(How to complete this task)
Look through the material below. Copy every line with the string "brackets" in it.

(Task data)
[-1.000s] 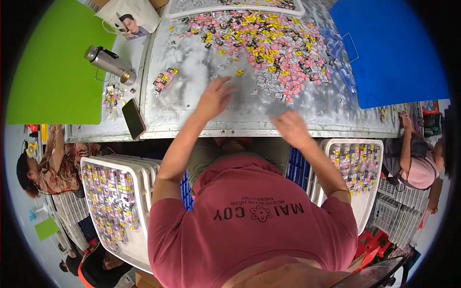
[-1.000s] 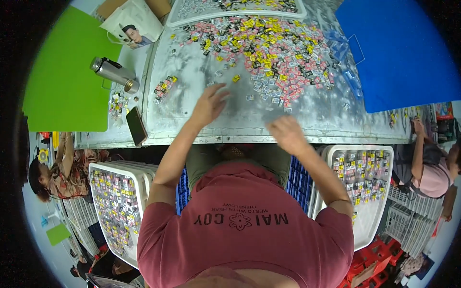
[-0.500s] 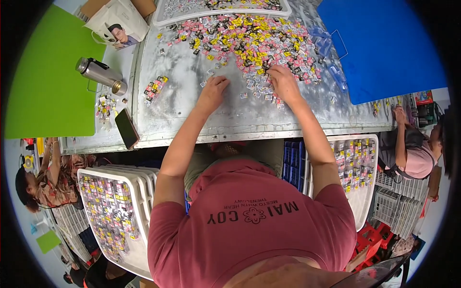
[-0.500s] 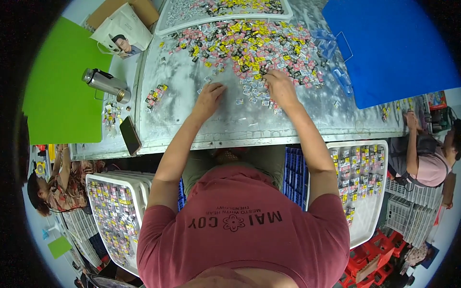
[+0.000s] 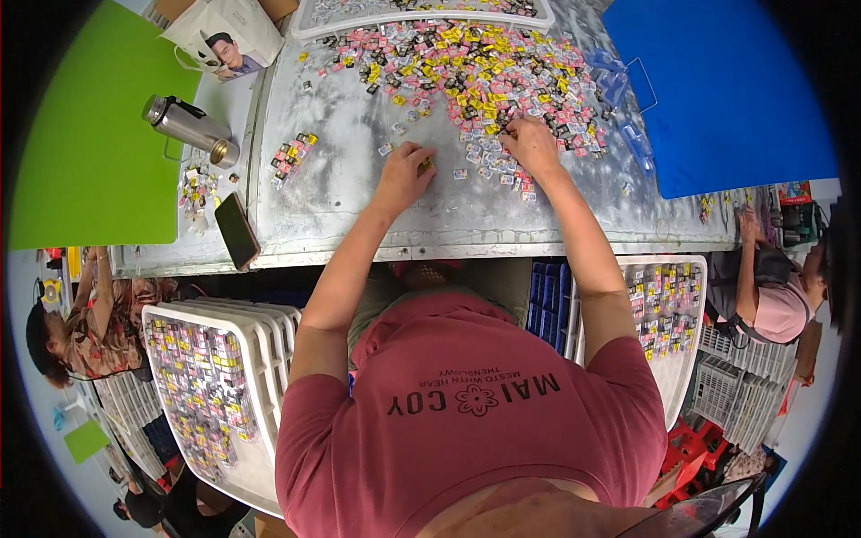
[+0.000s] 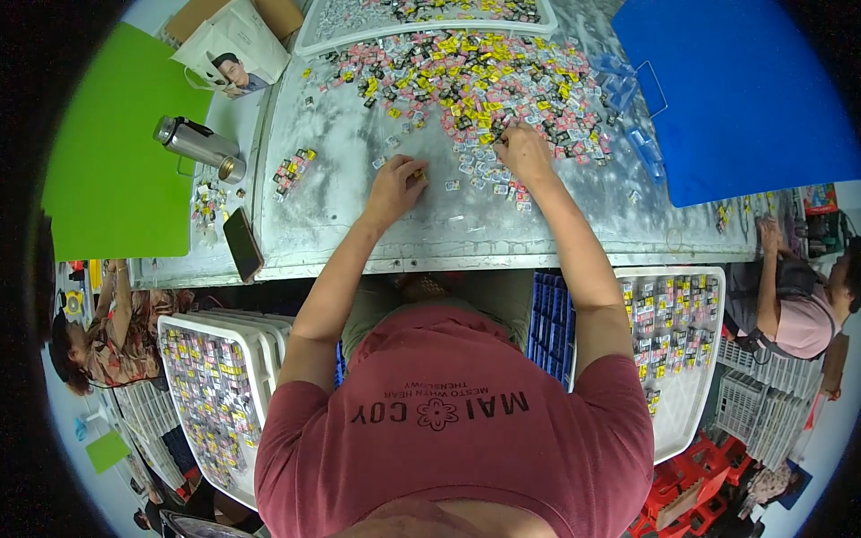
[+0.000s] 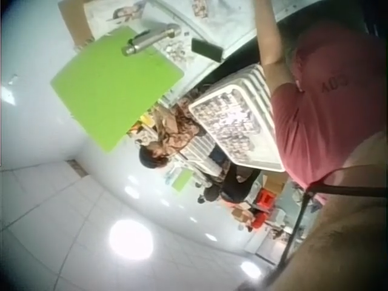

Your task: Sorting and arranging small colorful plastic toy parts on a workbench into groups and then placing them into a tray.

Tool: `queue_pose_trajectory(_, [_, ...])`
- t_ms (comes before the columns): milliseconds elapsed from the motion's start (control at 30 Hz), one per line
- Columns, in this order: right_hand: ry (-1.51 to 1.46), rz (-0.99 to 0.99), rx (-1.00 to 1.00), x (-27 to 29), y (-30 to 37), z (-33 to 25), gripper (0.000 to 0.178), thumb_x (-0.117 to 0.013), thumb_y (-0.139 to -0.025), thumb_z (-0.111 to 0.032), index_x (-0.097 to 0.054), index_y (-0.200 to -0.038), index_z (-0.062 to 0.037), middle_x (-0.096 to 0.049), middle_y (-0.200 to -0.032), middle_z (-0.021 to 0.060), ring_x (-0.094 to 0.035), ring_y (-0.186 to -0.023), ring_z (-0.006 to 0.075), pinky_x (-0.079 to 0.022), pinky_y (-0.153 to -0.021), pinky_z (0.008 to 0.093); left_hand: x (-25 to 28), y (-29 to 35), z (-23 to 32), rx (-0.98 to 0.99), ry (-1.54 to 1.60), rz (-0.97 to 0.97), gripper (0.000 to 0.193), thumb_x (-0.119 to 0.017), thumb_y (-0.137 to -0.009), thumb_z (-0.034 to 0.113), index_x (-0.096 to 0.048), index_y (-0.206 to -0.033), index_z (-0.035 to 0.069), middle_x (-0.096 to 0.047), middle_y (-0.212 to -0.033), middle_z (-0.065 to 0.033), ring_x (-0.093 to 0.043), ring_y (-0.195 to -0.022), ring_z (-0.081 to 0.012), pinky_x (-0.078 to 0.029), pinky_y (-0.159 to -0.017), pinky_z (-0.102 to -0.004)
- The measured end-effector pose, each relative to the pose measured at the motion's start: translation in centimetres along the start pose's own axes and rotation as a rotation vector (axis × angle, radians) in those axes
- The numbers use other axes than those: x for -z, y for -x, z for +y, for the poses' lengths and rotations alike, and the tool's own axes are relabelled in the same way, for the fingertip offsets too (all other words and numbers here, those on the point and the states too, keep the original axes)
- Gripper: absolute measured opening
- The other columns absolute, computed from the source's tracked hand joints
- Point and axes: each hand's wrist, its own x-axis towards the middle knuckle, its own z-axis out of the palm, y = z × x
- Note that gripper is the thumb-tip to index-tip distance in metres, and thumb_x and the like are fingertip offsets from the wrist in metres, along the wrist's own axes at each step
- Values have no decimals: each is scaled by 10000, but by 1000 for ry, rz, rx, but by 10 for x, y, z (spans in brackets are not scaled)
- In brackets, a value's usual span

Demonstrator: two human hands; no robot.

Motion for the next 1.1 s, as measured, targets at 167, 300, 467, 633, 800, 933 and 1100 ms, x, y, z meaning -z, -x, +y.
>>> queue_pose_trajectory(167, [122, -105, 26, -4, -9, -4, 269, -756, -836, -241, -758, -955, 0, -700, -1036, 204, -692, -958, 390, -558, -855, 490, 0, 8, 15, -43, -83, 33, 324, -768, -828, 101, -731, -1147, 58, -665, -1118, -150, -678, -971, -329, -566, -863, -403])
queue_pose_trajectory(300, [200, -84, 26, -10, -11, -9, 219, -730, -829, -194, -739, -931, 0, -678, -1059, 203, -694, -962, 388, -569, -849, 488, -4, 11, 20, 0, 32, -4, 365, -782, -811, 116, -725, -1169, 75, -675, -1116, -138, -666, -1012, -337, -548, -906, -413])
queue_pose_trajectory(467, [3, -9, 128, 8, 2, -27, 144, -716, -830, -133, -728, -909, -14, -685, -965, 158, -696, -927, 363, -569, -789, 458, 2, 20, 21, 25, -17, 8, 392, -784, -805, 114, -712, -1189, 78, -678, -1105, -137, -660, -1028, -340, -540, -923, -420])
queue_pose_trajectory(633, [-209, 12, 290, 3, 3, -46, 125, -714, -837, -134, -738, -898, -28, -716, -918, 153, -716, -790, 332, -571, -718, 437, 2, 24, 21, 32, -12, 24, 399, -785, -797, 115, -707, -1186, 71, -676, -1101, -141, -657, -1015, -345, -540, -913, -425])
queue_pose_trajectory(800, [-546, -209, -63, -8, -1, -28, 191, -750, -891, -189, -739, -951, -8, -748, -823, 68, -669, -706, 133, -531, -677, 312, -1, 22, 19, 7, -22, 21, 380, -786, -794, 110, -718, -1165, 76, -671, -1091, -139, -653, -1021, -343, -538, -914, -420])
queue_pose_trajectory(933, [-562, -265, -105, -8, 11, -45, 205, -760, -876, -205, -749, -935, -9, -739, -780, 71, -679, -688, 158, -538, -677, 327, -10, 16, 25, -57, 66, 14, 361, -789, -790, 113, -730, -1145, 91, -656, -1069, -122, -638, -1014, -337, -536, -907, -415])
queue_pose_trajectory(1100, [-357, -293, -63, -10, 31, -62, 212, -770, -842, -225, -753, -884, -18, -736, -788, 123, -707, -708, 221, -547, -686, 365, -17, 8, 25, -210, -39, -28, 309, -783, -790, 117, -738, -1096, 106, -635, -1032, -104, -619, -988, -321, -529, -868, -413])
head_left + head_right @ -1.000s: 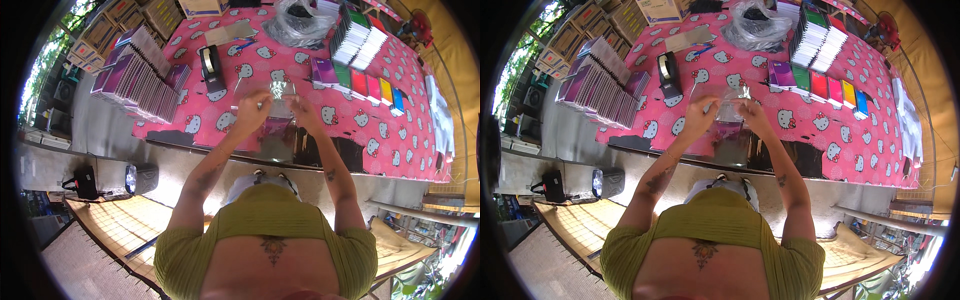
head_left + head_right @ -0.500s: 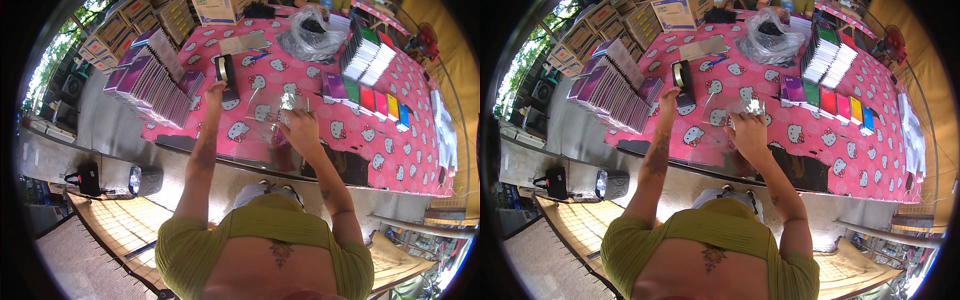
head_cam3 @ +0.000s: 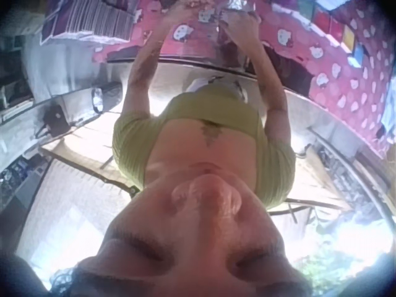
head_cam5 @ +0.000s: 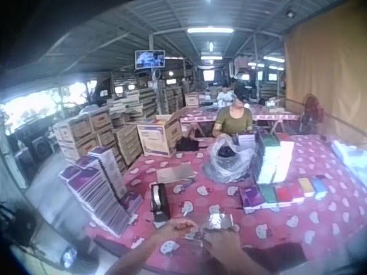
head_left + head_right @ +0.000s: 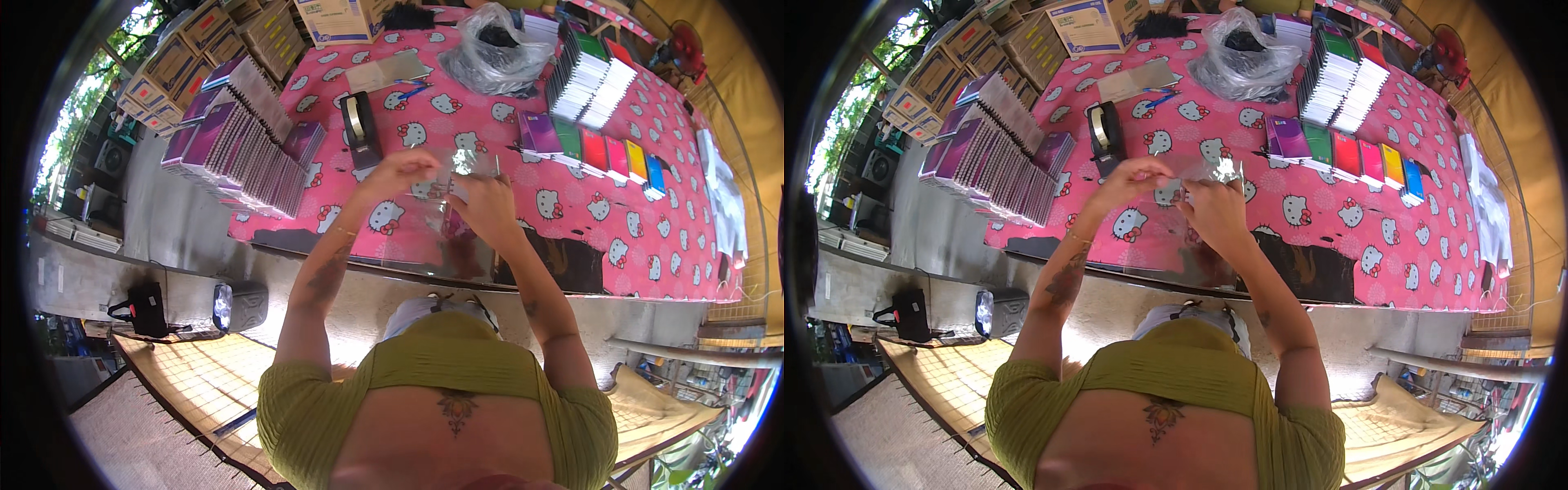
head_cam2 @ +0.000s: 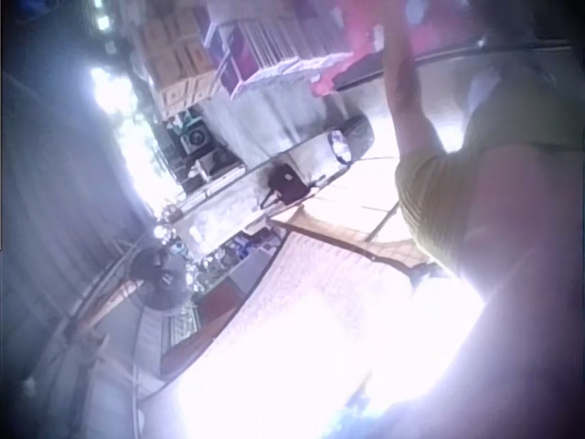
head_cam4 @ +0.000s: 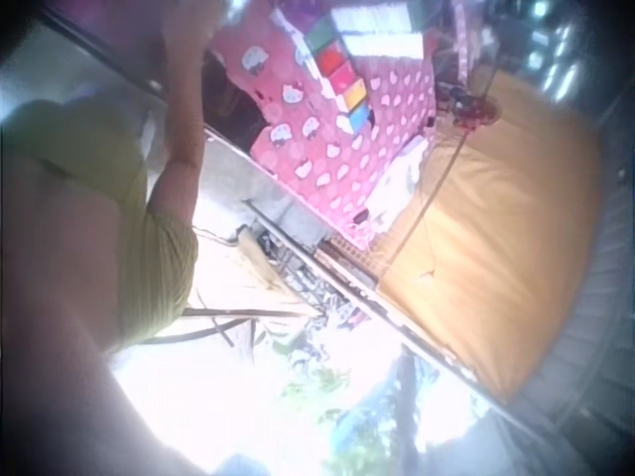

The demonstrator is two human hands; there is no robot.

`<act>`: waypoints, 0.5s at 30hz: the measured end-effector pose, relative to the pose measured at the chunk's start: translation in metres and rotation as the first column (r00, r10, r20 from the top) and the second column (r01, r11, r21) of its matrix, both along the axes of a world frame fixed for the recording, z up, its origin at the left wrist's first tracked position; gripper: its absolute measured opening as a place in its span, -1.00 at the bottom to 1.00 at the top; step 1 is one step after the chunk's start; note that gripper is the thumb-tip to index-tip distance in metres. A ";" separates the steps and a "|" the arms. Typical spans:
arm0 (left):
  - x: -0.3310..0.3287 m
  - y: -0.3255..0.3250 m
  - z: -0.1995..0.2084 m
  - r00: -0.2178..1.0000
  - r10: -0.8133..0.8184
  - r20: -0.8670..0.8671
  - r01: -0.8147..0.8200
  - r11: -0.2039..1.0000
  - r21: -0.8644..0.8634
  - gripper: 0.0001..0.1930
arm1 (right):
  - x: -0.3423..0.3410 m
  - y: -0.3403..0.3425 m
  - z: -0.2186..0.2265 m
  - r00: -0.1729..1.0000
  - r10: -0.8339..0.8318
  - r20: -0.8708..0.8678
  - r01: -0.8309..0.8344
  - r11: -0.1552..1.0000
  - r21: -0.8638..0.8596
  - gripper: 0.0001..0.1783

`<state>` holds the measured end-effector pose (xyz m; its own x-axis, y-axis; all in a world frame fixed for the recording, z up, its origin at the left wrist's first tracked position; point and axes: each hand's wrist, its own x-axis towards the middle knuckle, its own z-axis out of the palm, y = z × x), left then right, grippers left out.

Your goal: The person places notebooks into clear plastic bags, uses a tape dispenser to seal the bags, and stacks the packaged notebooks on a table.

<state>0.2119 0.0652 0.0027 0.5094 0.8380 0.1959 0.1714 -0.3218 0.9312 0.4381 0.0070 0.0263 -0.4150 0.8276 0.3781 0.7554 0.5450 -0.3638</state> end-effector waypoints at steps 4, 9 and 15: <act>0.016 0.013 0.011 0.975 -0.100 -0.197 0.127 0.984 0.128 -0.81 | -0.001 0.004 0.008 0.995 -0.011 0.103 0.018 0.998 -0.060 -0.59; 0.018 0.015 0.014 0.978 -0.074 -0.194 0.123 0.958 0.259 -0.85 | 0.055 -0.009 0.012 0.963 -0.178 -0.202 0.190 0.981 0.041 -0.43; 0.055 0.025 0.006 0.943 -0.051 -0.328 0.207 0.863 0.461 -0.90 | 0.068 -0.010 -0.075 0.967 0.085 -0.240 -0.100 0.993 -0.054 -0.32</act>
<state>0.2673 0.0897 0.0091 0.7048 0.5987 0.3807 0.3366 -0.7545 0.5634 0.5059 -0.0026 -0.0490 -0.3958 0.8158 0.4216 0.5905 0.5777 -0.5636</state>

(Response)
- Values have no decimals: each is scaled by 10000, but by 1000 for ry, rz, rx, but by 10 for x, y, z (spans in brackets are not scaled)
- In brackets, a value's usual span

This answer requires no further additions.